▶ Source material:
· · · ·

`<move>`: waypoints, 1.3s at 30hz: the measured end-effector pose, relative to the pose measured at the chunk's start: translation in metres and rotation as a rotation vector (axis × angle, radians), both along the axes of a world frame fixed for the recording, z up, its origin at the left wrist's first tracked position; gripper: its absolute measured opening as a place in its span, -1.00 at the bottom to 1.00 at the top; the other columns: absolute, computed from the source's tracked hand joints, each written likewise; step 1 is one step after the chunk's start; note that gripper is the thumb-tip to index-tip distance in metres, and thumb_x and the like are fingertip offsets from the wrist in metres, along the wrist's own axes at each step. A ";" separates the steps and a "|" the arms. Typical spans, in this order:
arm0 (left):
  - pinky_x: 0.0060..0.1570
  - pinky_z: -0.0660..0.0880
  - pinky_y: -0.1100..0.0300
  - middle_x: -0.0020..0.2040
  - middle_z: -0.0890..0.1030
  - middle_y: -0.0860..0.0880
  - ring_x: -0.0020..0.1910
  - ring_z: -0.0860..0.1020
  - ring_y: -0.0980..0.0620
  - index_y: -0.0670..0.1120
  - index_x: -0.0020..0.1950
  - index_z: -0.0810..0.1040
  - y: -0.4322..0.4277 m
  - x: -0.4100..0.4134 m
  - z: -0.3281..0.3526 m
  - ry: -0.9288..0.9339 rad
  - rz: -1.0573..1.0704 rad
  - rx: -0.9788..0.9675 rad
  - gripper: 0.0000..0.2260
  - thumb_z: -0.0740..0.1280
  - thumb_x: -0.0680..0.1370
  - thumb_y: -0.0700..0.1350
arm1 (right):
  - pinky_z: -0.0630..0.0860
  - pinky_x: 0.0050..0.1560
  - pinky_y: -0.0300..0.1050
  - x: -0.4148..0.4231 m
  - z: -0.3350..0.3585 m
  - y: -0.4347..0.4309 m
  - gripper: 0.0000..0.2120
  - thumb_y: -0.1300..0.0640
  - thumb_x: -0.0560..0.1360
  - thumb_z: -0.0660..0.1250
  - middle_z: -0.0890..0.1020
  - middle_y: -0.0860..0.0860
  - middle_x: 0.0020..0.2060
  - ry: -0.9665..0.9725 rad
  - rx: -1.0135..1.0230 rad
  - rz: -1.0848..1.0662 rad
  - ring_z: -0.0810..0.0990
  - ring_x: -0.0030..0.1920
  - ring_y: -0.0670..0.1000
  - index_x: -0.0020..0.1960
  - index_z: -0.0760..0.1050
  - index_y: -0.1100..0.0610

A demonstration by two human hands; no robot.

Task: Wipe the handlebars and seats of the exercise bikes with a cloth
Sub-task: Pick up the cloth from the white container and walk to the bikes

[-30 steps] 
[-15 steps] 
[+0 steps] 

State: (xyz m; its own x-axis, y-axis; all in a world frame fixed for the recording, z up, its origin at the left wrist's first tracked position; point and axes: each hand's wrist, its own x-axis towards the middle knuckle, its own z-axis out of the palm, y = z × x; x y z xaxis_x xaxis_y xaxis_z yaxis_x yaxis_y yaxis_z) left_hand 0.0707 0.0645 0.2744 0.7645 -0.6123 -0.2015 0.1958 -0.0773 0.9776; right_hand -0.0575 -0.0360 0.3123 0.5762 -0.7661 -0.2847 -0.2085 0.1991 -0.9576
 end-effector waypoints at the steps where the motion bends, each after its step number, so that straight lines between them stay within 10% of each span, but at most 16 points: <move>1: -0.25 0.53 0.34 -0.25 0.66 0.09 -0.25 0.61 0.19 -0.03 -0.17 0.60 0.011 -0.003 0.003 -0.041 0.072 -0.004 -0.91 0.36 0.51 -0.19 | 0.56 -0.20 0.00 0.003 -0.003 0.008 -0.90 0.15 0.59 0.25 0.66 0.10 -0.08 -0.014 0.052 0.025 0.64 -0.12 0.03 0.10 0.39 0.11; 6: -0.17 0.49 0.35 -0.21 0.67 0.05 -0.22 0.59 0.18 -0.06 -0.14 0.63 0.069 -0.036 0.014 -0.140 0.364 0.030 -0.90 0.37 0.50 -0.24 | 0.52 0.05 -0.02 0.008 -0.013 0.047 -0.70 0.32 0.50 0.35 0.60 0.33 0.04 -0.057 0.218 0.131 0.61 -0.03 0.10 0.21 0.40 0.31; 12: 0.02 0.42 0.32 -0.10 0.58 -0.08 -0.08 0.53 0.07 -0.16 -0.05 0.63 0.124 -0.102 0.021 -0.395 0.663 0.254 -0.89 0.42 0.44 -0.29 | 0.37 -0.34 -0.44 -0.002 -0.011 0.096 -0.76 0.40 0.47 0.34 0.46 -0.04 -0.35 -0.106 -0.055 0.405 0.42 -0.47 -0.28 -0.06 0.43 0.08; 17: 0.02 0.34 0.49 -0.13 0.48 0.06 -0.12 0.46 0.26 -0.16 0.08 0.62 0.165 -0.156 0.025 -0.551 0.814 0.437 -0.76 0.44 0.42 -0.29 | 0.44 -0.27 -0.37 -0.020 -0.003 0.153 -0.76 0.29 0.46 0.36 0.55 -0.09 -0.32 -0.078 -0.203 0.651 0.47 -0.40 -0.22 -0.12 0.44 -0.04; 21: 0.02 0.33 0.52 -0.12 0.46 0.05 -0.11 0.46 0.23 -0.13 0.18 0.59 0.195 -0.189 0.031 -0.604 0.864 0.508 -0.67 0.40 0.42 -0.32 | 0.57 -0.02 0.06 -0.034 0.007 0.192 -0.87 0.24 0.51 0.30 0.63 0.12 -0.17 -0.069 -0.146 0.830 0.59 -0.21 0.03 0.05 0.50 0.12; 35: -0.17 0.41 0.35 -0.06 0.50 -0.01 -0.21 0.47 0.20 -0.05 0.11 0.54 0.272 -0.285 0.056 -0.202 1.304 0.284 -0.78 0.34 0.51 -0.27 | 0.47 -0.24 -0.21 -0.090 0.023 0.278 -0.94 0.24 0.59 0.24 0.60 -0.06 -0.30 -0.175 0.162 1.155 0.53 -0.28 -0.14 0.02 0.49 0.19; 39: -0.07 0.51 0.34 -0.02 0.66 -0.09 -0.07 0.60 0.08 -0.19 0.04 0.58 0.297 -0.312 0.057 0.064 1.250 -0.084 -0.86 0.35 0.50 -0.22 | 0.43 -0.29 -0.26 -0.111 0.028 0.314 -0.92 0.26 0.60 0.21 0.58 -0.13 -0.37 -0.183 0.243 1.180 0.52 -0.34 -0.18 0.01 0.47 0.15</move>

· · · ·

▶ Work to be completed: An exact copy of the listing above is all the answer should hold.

▶ Answer space:
`<move>`: waypoints, 1.3s at 30hz: the measured end-effector pose, relative to the pose measured at the chunk's start: translation in metres and rotation as a rotation vector (axis × angle, radians), both along the axes of a world frame fixed for the recording, z up, its origin at the left wrist's first tracked position; gripper: its absolute measured opening as a place in its span, -1.00 at the bottom to 1.00 at the top; the other columns: absolute, computed from the source's tracked hand joints, each written likewise; step 1 is one step after the chunk's start; note that gripper is the thumb-tip to index-tip distance in metres, and thumb_x and the like are fingertip offsets from the wrist in metres, along the wrist's own axes at each step. A ";" separates the steps and a "|" the arms. Typical spans, in this order:
arm0 (left):
  - pinky_x: 0.0060..0.1570
  - pinky_z: -0.0660..0.0880
  - pinky_y: -0.1100..0.0300
  - middle_x: -0.0020..0.2040
  - middle_z: -0.0890..0.1030
  - middle_y: -0.0860..0.0880
  - ring_x: -0.0020..0.1910
  - ring_z: -0.0860..0.1020
  - ring_y: -0.0980..0.0620
  - index_y: -0.0670..0.1120
  - index_x: -0.0020..0.1950
  - index_z: -0.0810..0.1040
  - y: -0.4322..0.4277 m
  - x: -0.4100..0.4134 m
  - z: -0.3281..0.3526 m
  - ry: -0.9288..0.9339 rad
  - rz: -1.0573..1.0704 rad
  - rx: -0.9788..0.9675 rad
  - gripper: 0.0000..0.2260
  - thumb_z: -0.0740..0.1280
  - thumb_x: -0.0680..0.1370
  - thumb_y: -0.0700..0.1350
arm1 (right):
  - pinky_z: -0.0630..0.0860
  - pinky_x: 0.0050..0.1560
  - pinky_y: -0.0300..0.1050
  - x: -0.4148..0.4231 m
  - z: -0.3350..0.3585 m
  - y: -0.4347..0.4309 m
  - gripper: 0.0000..0.2120
  - thumb_y: -0.1300..0.0640
  - thumb_x: -0.0560..0.1360
  - thumb_z: -0.0660..0.1250
  - middle_z: -0.0890..0.1020
  - middle_y: -0.0860..0.0860
  - middle_x: 0.0020..0.2060
  - ry: -0.9665..0.9725 rad
  - rx: -1.0135..1.0230 rad
  - rz: -1.0848..1.0662 rad
  - ring_z: -0.0810..0.0990
  - ring_x: -0.0030..0.1920
  - ring_y: -0.0670..0.1000
  - index_x: -0.0020..0.1960
  - index_z: -0.0760..0.1050
  - index_y: -0.1100..0.0610

A demonstration by two human hands; no robot.

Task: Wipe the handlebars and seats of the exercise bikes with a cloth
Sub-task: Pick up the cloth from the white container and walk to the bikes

[-30 steps] 
[-15 steps] 
[+0 steps] 

State: (xyz m; its own x-axis, y-axis; all in a world frame fixed for the recording, z up, its origin at the left wrist's first tracked position; point and axes: each hand's wrist, its own x-axis towards the middle knuckle, its own z-axis out of the palm, y = z × x; x y z xaxis_x xaxis_y xaxis_z yaxis_x yaxis_y yaxis_z) left_hand 0.0707 0.0645 0.2744 0.7645 -0.6123 -0.2015 0.1958 -0.0773 0.9776; right_hand -0.0575 -0.0360 0.3123 0.5762 -0.7661 -0.2847 -0.2085 0.1991 -0.9576
 end-effector waypoints at the steps where the motion bends, each after its step number, so that straight lines between them stay within 10% of each span, but at most 16 points: <move>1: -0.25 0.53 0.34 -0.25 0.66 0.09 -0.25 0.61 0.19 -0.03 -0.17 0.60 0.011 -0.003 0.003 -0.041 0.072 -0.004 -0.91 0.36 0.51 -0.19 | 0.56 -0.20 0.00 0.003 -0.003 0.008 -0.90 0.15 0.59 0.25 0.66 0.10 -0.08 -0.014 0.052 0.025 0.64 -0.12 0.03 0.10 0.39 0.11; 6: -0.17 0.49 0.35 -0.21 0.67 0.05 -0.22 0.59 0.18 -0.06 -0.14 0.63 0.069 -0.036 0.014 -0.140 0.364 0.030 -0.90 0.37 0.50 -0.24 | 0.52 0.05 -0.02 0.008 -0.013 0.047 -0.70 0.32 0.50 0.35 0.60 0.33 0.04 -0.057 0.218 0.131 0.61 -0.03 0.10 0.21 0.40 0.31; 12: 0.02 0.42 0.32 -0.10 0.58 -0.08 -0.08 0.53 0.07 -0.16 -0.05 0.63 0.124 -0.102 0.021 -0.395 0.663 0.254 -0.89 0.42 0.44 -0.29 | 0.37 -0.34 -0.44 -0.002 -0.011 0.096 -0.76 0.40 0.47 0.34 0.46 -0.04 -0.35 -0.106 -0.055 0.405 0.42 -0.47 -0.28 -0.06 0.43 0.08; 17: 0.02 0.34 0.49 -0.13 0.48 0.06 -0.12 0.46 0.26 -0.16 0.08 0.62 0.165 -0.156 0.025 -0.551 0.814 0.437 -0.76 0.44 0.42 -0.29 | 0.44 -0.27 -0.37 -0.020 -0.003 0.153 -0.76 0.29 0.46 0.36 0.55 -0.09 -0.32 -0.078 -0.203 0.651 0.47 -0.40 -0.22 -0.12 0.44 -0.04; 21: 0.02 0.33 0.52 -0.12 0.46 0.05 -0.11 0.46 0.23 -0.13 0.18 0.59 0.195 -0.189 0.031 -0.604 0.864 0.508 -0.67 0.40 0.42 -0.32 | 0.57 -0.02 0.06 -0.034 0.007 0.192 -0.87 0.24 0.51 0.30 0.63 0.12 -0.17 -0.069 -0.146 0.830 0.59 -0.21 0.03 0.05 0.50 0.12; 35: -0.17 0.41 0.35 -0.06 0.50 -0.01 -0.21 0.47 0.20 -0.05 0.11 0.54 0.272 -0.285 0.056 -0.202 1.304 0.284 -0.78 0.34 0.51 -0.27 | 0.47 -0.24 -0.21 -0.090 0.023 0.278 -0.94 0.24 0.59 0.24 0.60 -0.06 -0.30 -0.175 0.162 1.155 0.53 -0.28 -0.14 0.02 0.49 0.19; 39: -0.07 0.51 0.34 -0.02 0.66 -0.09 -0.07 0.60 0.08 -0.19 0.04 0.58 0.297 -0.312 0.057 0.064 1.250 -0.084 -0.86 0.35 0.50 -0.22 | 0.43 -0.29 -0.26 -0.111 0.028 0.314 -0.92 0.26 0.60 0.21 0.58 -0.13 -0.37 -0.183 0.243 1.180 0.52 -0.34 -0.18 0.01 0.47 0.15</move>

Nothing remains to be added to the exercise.